▶ **Work request**
Restate every record exactly as it is written, while omitting the pictures it holds.

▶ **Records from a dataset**
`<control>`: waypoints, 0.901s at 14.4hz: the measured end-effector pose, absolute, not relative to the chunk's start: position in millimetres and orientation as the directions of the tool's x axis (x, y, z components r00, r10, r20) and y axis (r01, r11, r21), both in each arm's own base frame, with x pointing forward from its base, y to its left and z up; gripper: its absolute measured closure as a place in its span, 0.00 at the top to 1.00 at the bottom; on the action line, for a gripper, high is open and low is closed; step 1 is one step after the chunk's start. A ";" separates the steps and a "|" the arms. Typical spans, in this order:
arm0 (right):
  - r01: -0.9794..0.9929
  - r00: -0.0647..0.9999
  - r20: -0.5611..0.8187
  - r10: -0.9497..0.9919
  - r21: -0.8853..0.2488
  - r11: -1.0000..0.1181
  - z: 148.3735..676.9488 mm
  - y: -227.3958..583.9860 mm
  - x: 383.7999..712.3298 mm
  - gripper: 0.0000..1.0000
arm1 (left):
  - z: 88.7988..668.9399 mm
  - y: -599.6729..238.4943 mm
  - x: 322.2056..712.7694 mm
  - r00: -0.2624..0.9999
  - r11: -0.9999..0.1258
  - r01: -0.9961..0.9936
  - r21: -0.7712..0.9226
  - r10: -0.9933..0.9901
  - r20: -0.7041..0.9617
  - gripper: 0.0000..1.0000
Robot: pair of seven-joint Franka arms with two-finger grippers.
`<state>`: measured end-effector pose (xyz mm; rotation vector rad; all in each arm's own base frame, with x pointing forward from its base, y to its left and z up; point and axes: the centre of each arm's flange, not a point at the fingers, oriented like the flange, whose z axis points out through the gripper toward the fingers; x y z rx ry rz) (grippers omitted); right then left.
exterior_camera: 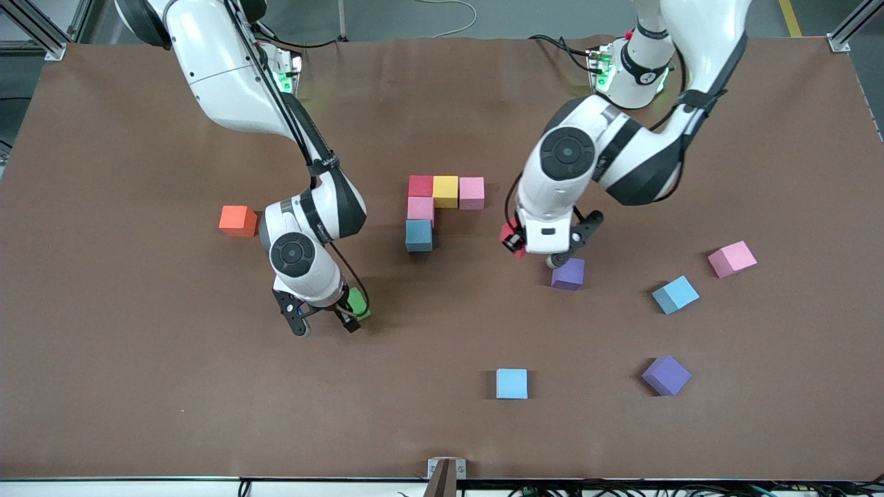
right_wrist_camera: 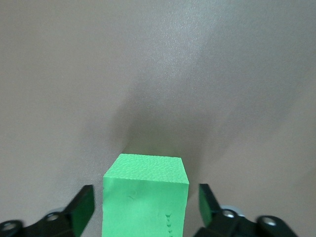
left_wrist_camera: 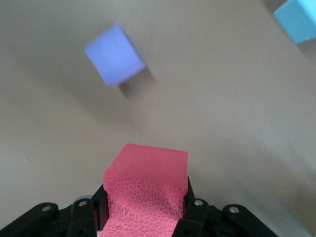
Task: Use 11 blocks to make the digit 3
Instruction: 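Grasp the green cube with the right gripper while the left gripper carries red, then place the red cube beside the light blue cube with the left gripper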
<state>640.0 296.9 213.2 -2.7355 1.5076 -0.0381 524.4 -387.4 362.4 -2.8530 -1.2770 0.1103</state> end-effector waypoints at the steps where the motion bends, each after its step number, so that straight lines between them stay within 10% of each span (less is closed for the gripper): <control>1: -0.845 0.534 0.012 -0.846 -0.034 -0.534 211.8 298.7 640.0 0.89 | 352.3 -403.7 514.6 0.644 -0.647 0.762 -0.037 0.762 -0.067 0.56; 5: -0.840 0.541 0.010 -0.841 -0.046 -0.541 211.6 302.8 640.6 0.58 | 305.6 -454.9 483.3 0.503 -0.510 0.859 -0.047 0.857 -0.114 0.56; 13: -0.519 0.855 0.006 -0.519 -0.022 -0.854 229.9 309.8 640.9 0.53 | 244.9 -467.7 479.2 0.135 -0.151 0.982 -0.115 0.981 -0.136 0.56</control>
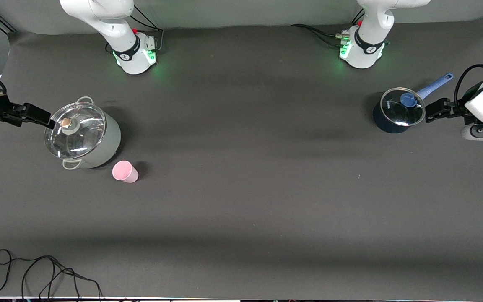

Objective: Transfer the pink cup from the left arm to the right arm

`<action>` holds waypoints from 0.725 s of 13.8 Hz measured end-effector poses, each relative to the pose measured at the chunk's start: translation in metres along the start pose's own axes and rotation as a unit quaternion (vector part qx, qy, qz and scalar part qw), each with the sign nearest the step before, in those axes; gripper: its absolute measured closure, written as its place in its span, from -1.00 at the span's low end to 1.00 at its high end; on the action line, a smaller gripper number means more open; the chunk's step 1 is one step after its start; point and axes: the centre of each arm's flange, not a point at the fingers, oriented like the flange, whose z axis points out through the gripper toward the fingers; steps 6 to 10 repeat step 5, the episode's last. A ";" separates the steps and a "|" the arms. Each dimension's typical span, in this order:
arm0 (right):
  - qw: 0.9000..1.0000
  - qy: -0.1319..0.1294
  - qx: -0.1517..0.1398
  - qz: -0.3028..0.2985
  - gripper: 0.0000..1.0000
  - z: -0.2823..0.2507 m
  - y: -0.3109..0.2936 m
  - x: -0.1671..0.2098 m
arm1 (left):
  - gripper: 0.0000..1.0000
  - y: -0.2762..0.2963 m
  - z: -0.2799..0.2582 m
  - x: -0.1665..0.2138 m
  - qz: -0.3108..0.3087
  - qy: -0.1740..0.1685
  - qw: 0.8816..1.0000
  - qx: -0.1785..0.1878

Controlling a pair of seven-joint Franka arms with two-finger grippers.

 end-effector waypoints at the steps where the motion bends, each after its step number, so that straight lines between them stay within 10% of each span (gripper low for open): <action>1: 1.000 -0.001 0.000 -0.004 -1.00 0.001 -0.004 0.000 | -1.00 0.000 -0.002 0.000 -0.004 0.004 1.000 0.000; 10: 1.000 -0.002 0.000 -0.005 -1.00 0.002 -0.005 0.000 | -1.00 0.001 -0.004 0.001 -0.023 0.011 1.000 -0.001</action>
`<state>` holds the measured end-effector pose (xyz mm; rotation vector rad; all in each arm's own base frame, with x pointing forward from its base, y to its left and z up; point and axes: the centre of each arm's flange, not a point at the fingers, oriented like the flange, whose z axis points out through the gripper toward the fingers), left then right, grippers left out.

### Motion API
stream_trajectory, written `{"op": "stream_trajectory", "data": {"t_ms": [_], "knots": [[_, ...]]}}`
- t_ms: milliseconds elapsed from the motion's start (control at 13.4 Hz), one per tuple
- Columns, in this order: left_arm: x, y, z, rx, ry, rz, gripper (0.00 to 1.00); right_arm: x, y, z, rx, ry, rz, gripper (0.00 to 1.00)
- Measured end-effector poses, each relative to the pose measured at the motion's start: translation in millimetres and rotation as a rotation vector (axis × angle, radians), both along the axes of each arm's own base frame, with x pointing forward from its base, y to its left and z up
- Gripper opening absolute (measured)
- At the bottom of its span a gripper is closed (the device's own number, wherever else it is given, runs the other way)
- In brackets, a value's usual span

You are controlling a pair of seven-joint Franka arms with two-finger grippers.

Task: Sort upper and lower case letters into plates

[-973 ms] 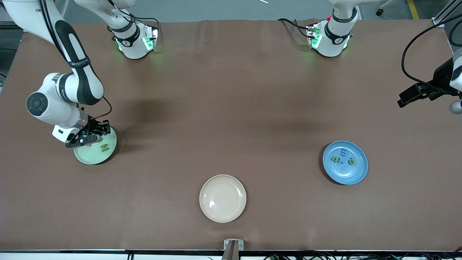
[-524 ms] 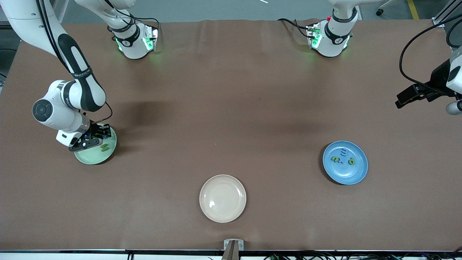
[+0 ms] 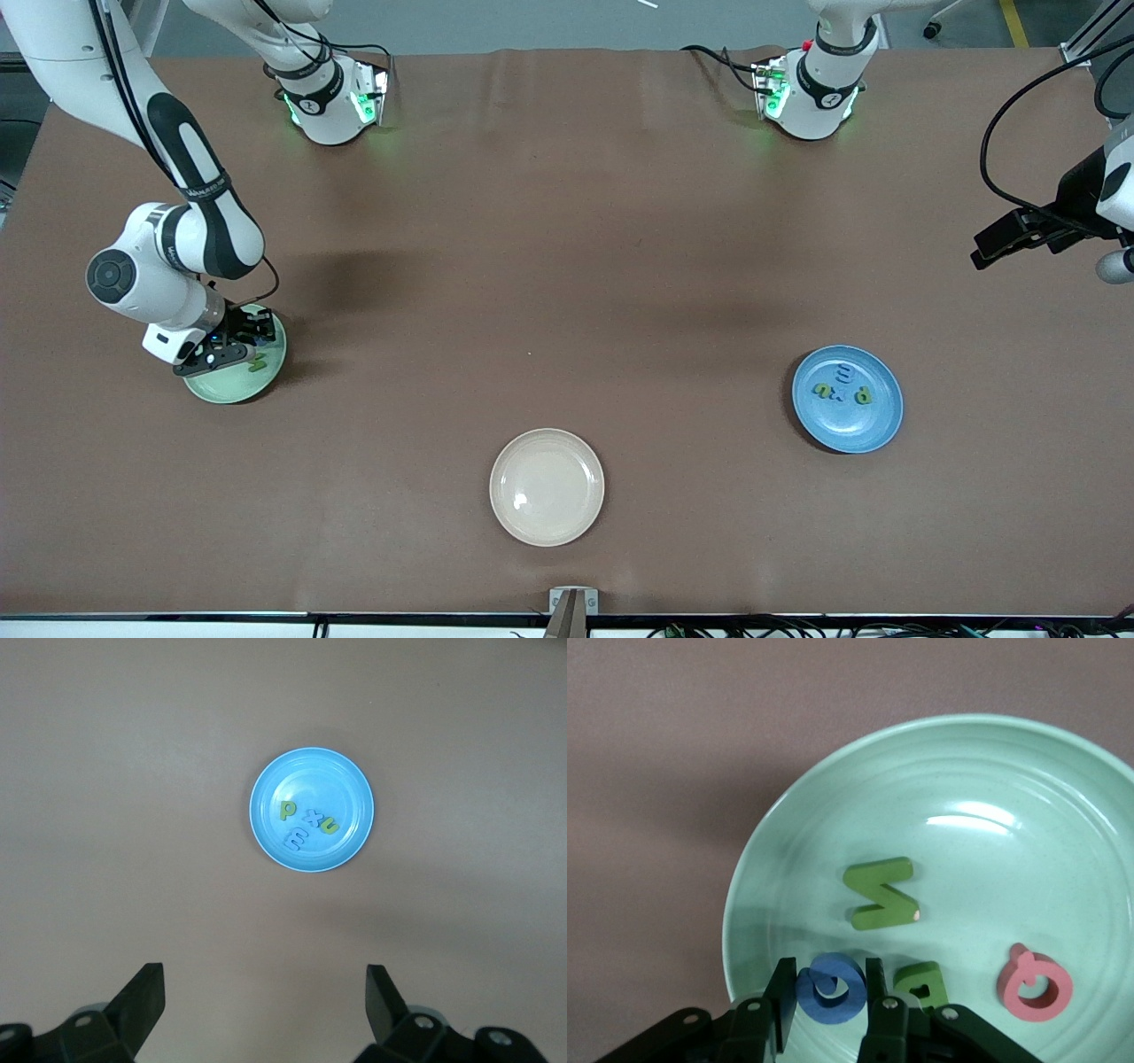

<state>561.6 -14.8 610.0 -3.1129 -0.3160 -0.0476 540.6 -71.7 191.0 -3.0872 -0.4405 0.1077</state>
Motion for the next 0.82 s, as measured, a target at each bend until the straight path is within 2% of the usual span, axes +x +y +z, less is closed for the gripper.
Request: {"op": "stream_trajectory", "data": {"t_ms": [225,300,524,749,824], "knots": [[0.1,0.0,-0.2,0.000,0.000,0.000,1.00,1.1,-0.2,-1.5,0.000,0.001,0.000,0.36],[0.1,0.0,-0.2,0.000,0.000,0.000,1.00,1.3,-0.2,-1.4,0.000,0.001,0.000,0.40],[0.1,-0.1,-0.2,0.000,0.000,0.000,1.00,3.2,1.1,1.5,0.002,0.006,-0.002,0.69],[2.1,0.0,0.1,-0.001,-0.013,0.000,1.00,9.3,17.9,36.7,0.011,0.053,-0.084,0.99],[3.1,-0.1,-0.6,-0.001,-0.015,-0.001,1.00,10.6,29.6,59.8,0.010,0.060,-0.112,1.00]]}}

▶ **Result of this task**
`<control>`: waypoints, 0.901s at 14.4hz: the measured end-effector pose, absolute, not relative to the chunk's start: position in millimetres and orientation as the directions of the tool's x axis (x, y, z components r00, r10, r20) and y axis (r01, r11, r21), both in each arm's own base frame, with x pointing forward from its base, y to its left and z up; gripper: its absolute measured closure as a place in its span, 0.00 at the top to 1.00 at the bottom; on the action line, for a gripper, high is open and low is closed; step 1 is one step after the chunk's start. A ";" separates the steps and a "|" the arms. Typical spans, in this order:
arm0 (right):
  - r01: -0.9794..0.9929
  - r00: -0.0647..0.9999
  - r20: -0.5611..0.8187
  - r10: -0.9497..0.9919
  - r21: -0.8853..0.2488
  - r11: -1.0000..0.1181
  - z: 148.3735..676.9488 mm
  - y: -227.3958..583.9860 mm
  - x: 383.7999..712.3298 mm
  - gripper: 0.0000..1.0000
arm1 (left):
  - z: 88.7988..668.9399 mm
  - y: -599.6729..238.4943 mm
  - x: 322.2056..712.7694 mm
  - r00: -0.2624..0.9999
  - r11: -0.9999..0.1258
  - r01: -0.9961..0.9936
  - r21: -0.7712..0.9226
  - r10: -0.9933..0.9901
  - r20: -0.7041..0.9617
  - gripper: 0.0000..1.0000
Robot: pair of seven-joint Franka arms with two-finger grippers.
`<state>`: measured end-effector pose (xyz mm; rotation vector rad; all in each arm's own base frame, with x pointing forward from its base, y to its left and z up; point and axes: the centre of each arm's flange, not a point at the fingers, oriented like the flange, whose z axis points out through the gripper toward the fingers; x y z rx ry rz) (grippers omitted); right then left.
exterior_camera: 
right_wrist_camera: 
left_wrist_camera: 
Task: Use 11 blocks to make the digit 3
Instruction: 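Grasp the green cube with the right gripper while the left gripper carries red, then place the red cube beside the light blue cube with the left gripper
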<state>640.0 296.9 213.2 -2.7355 1.5076 -0.0381 524.4 -387.4 362.4 -2.8530 -1.2770 0.1103</state> end-effector waypoints at the steps where the motion bends, each after its step number, so that straight lines between them stay within 10% of each span (less is closed for the gripper): <control>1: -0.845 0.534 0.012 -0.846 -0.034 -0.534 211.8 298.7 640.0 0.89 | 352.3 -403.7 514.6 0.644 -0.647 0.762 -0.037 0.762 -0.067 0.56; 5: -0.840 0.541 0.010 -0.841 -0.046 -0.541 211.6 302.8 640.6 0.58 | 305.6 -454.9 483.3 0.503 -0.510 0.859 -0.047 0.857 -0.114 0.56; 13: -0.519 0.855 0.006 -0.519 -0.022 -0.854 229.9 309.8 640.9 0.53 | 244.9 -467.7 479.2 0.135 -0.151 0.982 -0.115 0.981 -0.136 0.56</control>

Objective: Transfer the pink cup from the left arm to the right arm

`<action>` holds waypoints from 0.725 s of 13.8 Hz measured end-effector poses, each relative to the pose measured at the chunk's start: translation in metres along the start pose's own axes and rotation as a unit quaternion (vector part qx, qy, qz and scalar part qw), each with the sign nearest the step before, in those axes; gripper: its absolute measured closure, written as its place in its span, from -1.00 at the span's low end to 1.00 at its high end; on the action line, a smaller gripper number means more open; the chunk's step 1 is one step after its start; point and axes: the centre of each arm's flange, not a point at the fingers, oriented like the flange, whose z axis points out through the gripper toward the fingers; steps 6 to 10 repeat step 5, the episode's last. A ";" separates the steps and a "|" the arms. Each dimension's typical span, in this order:
arm0 (right):
  - qw: 0.9000..1.0000
  - qy: -0.1319..0.1294
  - qx: -0.1517..0.1398
  - qz: -0.3028..0.2985
  - gripper: 0.0000..1.0000
  - z: -0.2823..0.2507 m
  - y: -0.3109..0.2936 m
  - x: -0.1671..0.2098 m
arm1 (left):
  - gripper: 0.0000..1.0000
  - y: -0.2762..0.2963 m
  - z: -0.2799..0.2582 m
  - x: -0.1665..0.2138 m
  - qz: -0.3108..0.3087
  - qy: -0.1740..0.1685
  - qw: 0.8816..1.0000
  - qx: -0.1785..0.1878

Controlling a pair of seven-joint Franka arms with two-finger grippers.

 end-effector waypoints at the steps where the motion bends, each after its step number, so that straight lines between them stay within 10% of each span (gripper low for open): <action>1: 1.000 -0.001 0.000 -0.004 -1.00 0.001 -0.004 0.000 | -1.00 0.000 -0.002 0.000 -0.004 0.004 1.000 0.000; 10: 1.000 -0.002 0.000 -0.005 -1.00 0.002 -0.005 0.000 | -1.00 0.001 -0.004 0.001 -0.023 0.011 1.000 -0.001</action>
`<state>` holds the measured end-effector pose (xyz mm; rotation vector rad; all in each arm's own base frame, with x pointing forward from its base, y to its left and z up; point and axes: the centre of each arm's flange, not a point at the fingers, oriented like the flange, whose z axis points out through the gripper toward the fingers), left then right, grippers left out.

### Motion API
stream_trajectory, written `{"op": "stream_trajectory", "data": {"t_ms": [_], "knots": [[_, ...]]}}`
- t_ms: milliseconds elapsed from the motion's start (control at 13.4 Hz), one per tuple
- Columns, in this order: left_arm: x, y, z, rx, ry, rz, gripper (0.00 to 1.00); right_arm: x, y, z, rx, ry, rz, gripper (0.00 to 1.00)
- Measured end-effector poses, each relative to the pose measured at the motion's start: translation in millimetres and rotation as a rotation vector (axis × angle, radians), both along the axes of each arm's own base frame, with x pointing forward from its base, y to its left and z up
- Gripper opening absolute (measured)
- At the bottom of its span a gripper is closed (the device's own number, wherever else it is given, runs the other way)
- In brackets, a value's usual span

You are controlling a pair of seven-joint Franka arms with two-finger grippers.

Task: Sort upper and lower case letters into plates

[-973 ms] 
[-524 ms] 
[+0 ms] 

<state>561.6 -14.8 610.0 -3.1129 -0.3160 -0.0476 540.6 -71.7 191.0 -3.0872 -0.4405 0.1077</state>
Motion for the next 0.82 s, as measured, a target at each bend until the straight path is within 2% of the usual span, axes +x +y +z, less is closed for the gripper.
Request: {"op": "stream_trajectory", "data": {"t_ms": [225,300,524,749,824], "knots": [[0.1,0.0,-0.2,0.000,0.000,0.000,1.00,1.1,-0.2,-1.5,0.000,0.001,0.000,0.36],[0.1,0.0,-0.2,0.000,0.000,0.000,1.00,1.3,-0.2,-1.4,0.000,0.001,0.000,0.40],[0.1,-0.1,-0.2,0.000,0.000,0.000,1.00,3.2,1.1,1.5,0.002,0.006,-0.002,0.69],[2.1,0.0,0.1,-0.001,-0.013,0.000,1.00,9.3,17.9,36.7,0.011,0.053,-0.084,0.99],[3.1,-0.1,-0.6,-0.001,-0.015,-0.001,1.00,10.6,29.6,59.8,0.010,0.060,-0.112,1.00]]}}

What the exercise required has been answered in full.